Leila Hope was born at 34 weeks, 6 days weighing 4 lbs 12 oz, which is very large for a Trisomy 18 baby. She was intubated and taken to the NICU. At 4 weeks of age, we requested a transfer to the Children’s Hospital for an ENT consult and G-tube. When we got there, we were met by a very unsupportive neonatologist who could not understand why we would even consider doing surgery on a child like ours. He told us to take her home and let her die. When we refused and I forbid him from turning down her high flow support that was keeping her airway open, we found ourselves having to defend our decisions to the ethics board of the hospital. Fortunately, our case for our daughter’s life won out.
While there will still doubters after our daughter was born, I am very proud to say that Leila Hope will be turning 4 years old on the 28th of December. She is proving the medical community wrong by living and thriving with full Trisomy 18. And she’s not the only Trisomy child to do so!
Sometimes, a prenatal diagnosis is incorrect.

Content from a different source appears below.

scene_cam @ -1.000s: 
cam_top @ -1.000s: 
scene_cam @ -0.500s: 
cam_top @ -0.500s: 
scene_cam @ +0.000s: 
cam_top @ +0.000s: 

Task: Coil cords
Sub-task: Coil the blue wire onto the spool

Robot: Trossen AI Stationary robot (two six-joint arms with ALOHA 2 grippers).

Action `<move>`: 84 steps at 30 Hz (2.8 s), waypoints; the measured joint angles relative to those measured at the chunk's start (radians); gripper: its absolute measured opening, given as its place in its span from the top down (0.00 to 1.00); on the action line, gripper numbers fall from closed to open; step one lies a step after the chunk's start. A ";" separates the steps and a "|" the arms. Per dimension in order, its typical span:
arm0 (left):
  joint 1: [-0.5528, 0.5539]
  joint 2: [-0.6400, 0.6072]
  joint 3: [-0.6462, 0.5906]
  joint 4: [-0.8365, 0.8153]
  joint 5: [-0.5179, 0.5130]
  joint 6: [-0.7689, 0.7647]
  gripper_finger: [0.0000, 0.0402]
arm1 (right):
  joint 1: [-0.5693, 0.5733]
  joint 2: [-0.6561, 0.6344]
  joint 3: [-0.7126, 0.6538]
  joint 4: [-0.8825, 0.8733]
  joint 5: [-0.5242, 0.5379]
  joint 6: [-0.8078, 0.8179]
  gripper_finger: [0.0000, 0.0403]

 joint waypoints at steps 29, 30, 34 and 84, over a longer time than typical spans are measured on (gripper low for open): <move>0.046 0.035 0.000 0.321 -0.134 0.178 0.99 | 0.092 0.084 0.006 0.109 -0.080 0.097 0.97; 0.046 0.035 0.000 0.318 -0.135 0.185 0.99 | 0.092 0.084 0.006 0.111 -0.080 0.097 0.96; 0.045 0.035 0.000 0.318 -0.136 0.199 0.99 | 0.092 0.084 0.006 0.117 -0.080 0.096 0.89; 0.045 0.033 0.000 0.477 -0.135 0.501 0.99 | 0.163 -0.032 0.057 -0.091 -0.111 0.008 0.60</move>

And sometimes, it is correct. In Leila’s case, her diagnosis was correct, but far from a death sentence.
It would have broken my heart if I had lost my daughter to a painful abortion. I would never have had a chance to treasure the time I have with her, and she would never have had a chance at life.
There are so many unborn babies, capable of feeling pain from abortion, who deserve a chance at life. I am so glad the Wisconsin Legislature is considering the Pain-Capable Unborn Child Protection Act that would protect unborn babies just like Leila, and support parents like me who may need help from perinatal hospice. I sincerely hope that the pain bill is passed quickly, so that no family or child has to experience the pain of abortion.